Du lisible au visible

« Manuel d’écologie urbaine » & « Flore des friches urbaines » d’Audrey Muratet, Mur Muratet, François Chiron et Marie Pellaton

Marc-André Cotoni | 31 décembre 2023

Introduction

Dans l’imaginaire moderne marqué par l’opposition « nature-culture », la ville, résolument du côté de la seconde, n’est pas le lieu de la « nature ». Elle en serait même l’exact opposé. Pourtant, à y regarder de près, la nature y est partout présente, à différentes échelles : allées plantées, interstices muraux, rambardes, balcons, jardins, recoins divers… Sous des formes dictées par les structures urbaines contemporaines, très loin parfois de la vision idéalisée que nous en avons, elle montre à quel point elle sait être résiliente. Partant de ce constat, les deux ouvrages que voici, Flore des friches urbaines et Manuel d’écologie urbaine, proposent au lecteur de prendre à rebours nos représentations tant de la nature que de la ville.
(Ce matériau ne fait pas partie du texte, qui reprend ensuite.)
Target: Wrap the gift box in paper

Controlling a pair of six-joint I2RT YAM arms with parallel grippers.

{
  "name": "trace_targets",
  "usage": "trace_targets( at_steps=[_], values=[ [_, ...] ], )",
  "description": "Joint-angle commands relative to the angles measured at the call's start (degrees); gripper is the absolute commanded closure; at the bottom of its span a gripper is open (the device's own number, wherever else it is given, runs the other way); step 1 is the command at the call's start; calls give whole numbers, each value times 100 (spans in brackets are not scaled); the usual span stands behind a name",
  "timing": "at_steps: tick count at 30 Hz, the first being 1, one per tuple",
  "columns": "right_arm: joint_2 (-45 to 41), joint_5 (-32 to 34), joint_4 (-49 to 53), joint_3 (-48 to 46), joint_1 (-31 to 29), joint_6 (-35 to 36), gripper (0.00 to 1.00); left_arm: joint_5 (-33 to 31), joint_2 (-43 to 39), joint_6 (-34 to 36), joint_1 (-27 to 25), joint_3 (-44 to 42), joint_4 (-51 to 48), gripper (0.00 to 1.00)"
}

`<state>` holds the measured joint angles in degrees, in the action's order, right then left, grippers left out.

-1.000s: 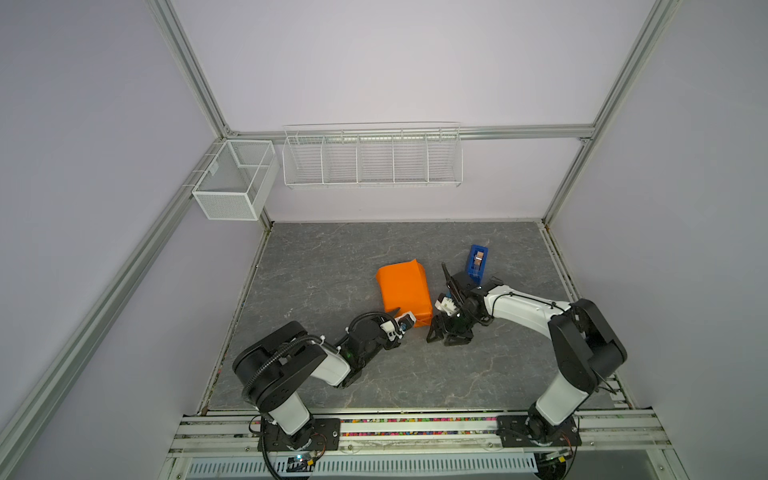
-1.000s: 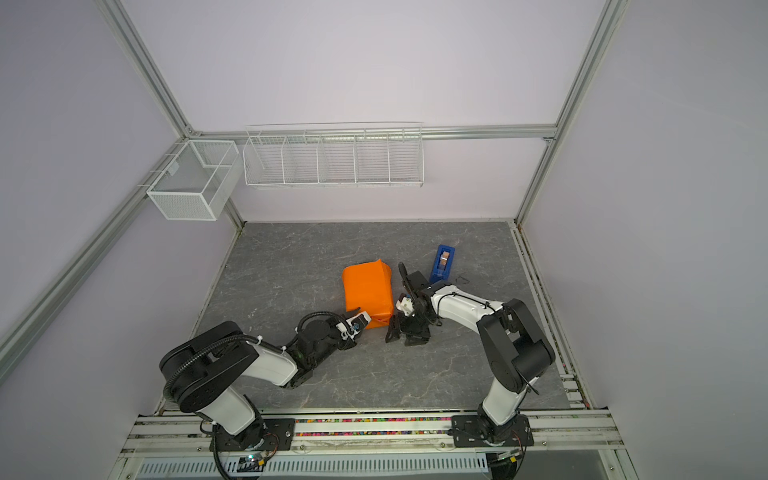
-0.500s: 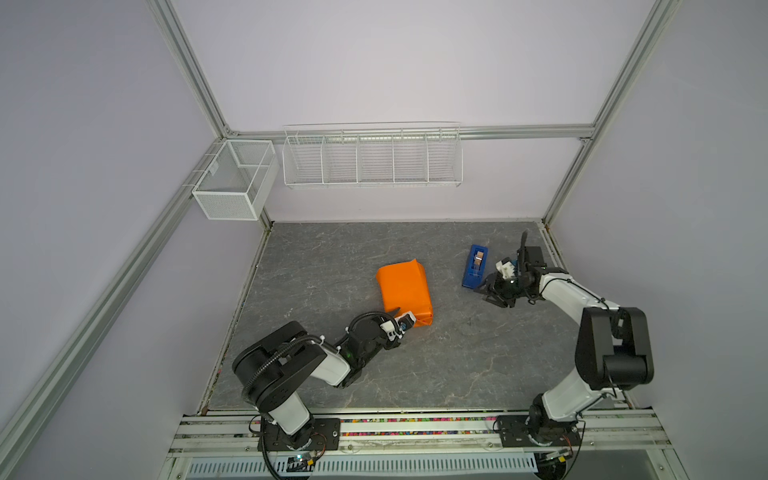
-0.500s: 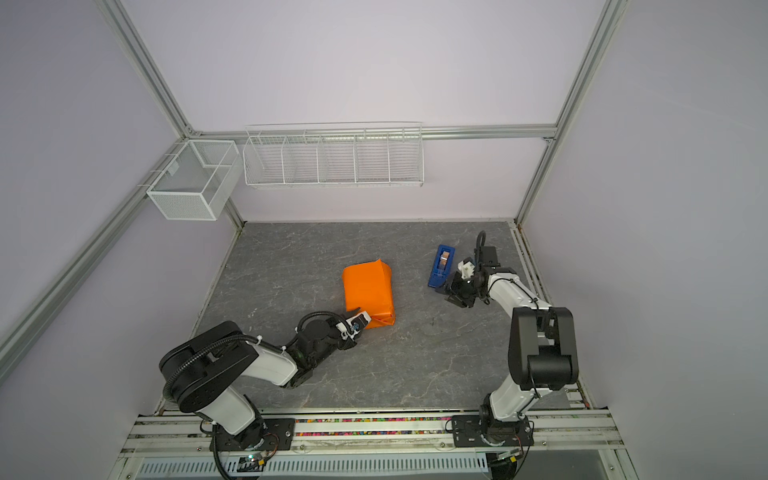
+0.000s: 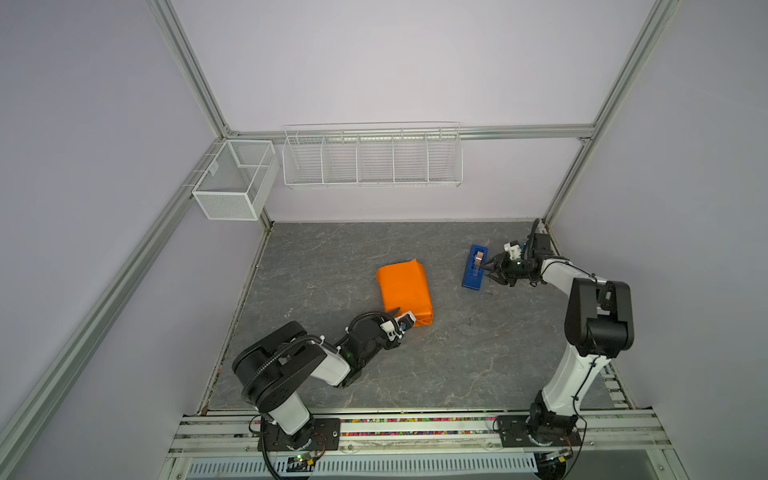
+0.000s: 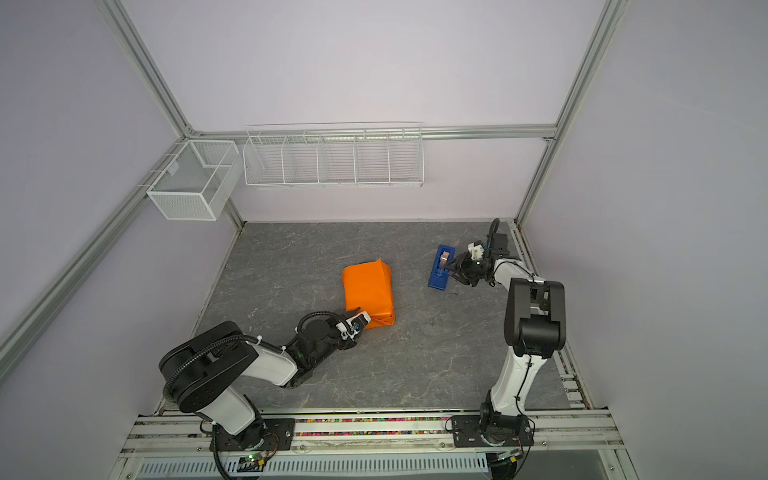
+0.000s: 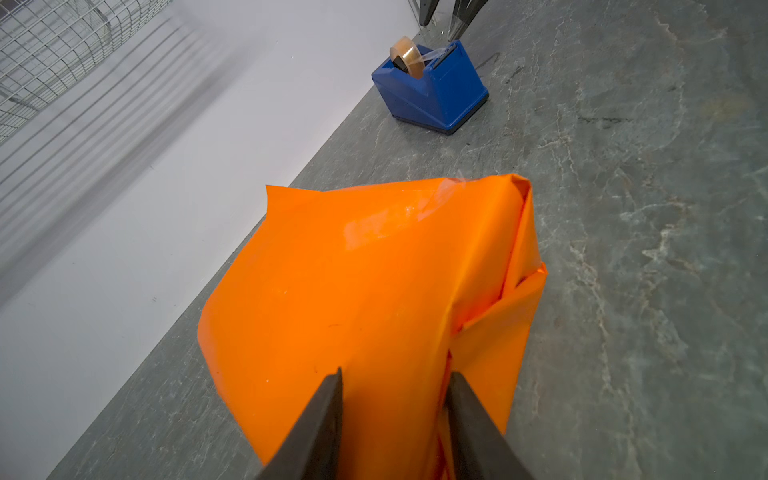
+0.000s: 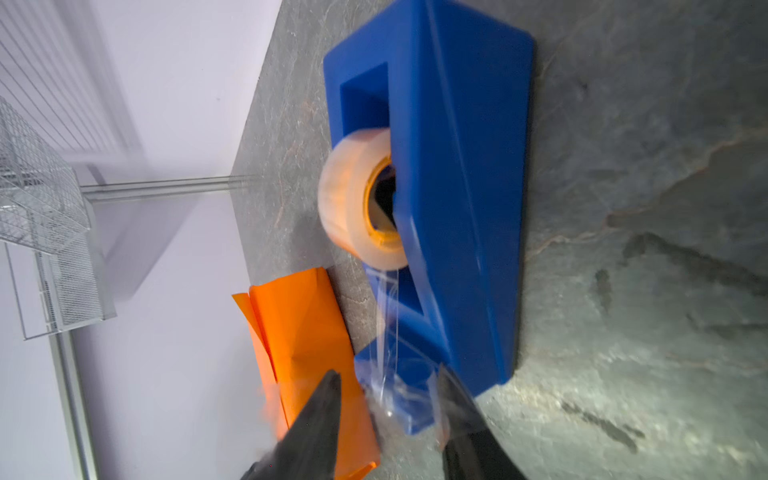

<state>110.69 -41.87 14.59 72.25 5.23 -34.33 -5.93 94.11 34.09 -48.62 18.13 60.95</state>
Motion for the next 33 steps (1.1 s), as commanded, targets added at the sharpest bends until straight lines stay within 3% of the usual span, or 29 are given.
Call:
trace_targets(
  at_steps=[1,11,21,23,33],
  values=[
    [221,-463,-535,65,-27,-336,65,30,-4,-66,71,76,-215,59],
    [579,-655,-756,61,-126,-521,69,30,0,-65,70,74,-216,59],
    [660,-687,-985,27,-130,-765,89,40,-2,-66,66,77,-220,59],
    [580,-675,-1011,17,-134,-802,93,42,2,-66,67,76,-215,59],
    [-341,-624,-493,-82,-229,-690,93,46,-2,-63,64,77,-218,59]
  ],
)
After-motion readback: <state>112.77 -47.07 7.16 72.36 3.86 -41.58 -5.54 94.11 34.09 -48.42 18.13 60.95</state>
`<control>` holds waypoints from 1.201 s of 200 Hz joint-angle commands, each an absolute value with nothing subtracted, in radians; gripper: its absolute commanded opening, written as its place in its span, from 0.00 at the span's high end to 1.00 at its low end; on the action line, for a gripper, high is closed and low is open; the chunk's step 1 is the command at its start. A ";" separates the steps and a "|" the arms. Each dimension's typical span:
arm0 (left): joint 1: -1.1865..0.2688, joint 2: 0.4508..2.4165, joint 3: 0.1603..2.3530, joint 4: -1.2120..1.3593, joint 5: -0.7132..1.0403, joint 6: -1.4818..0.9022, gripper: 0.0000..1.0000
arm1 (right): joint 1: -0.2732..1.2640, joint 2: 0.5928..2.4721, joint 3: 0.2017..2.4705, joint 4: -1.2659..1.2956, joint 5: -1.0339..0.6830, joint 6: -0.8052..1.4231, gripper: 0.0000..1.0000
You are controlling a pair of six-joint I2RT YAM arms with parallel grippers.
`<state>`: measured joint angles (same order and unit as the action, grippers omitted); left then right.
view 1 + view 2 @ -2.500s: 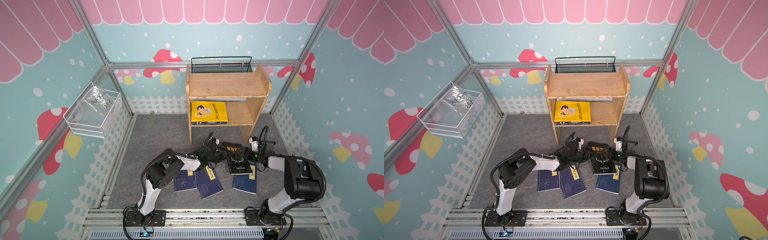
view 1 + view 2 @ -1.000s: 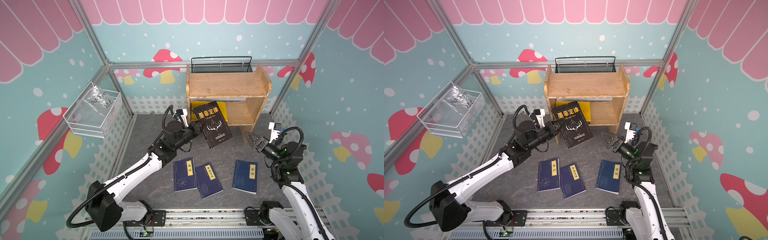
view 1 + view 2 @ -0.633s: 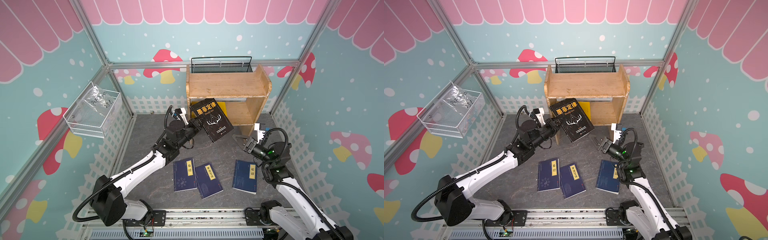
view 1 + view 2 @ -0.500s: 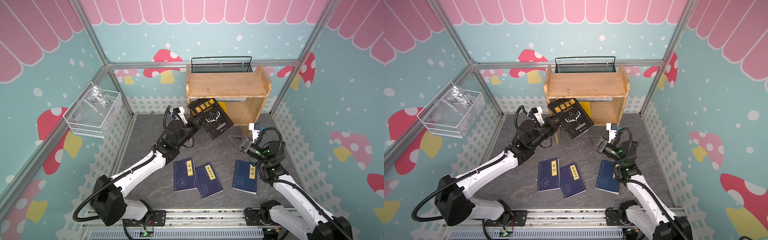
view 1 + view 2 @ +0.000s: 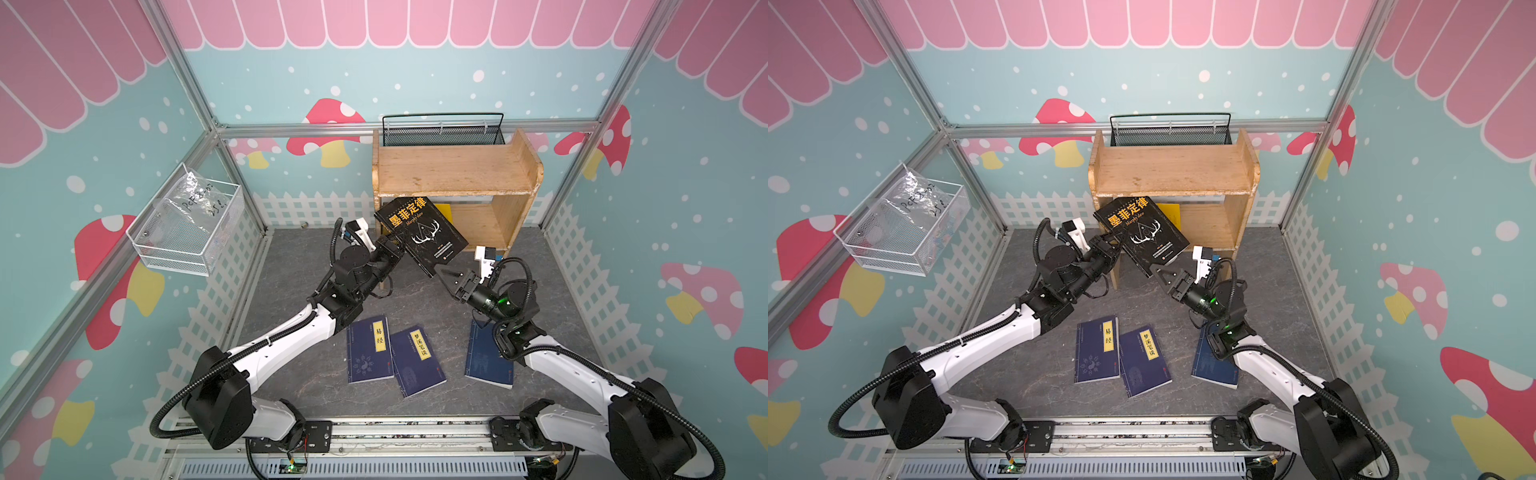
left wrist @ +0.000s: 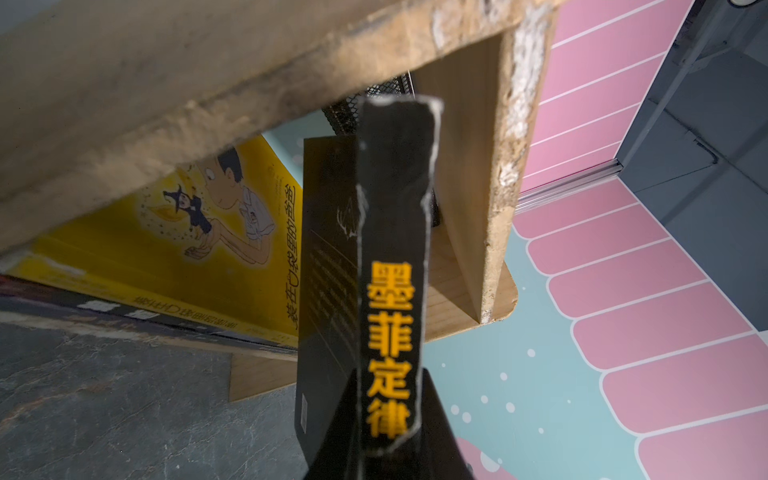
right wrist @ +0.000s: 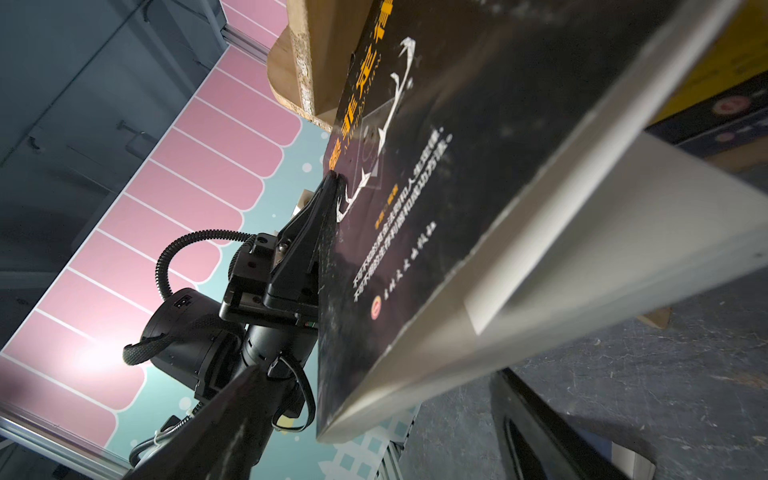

Le Manuel d’écologie urbaine revient sur les bouleversements induits par la révolution industrielle, qui a profondément modifié nos façons de vivre en creusant un fossé de plus en plus important entre l’homme et son environnement. Certes, depuis la constitution des premiers milieux urbains, l’homme n’a cessé d’interagir avec son environnement, favorisant certaines espèces, animales comme végétales, ou en faisant disparaître d’autres. Mais à l’heure du bilan, et alors qu’émerge le concept d’Anthropocène, le fossé a pris des allures de rupture. En deux siècles, les villes n’ont cessé de s’étendre en même temps que nos moyens techniques, augmentant notre emprise sur la Terre et détruisant ou fragilisant les écosystèmes.

C’est pourquoi les auteurs du Manuel n’hésitent pas à parler de l’« extrême pauvreté écologique » des habitants des villes les plus denses. L’enjeu dépasse, selon eux, la simple question de la biodiversité : il s’agit d’arracher l’homme à sa « cécité écologique » en lui permettant de vivre pleinement l’expérience de la nature qui l’entoure, nécessaire à sa vie intérieure. L’idée n’est pas de proposer à un public bourgeois de coûteux séminaires ou des retraites en ashram sans électricité ou eau courante, mais quelque chose de plus fondamental : renouer avec la connaissance de notre environnement quotidien. Car si, comme ils l’affirment, chaque être vivant est pleinement dépendant pour son propre équilibre des liens qu’il tisse avec son milieu et l’ensemble du vivant qui l’entoure, alors il y a urgence.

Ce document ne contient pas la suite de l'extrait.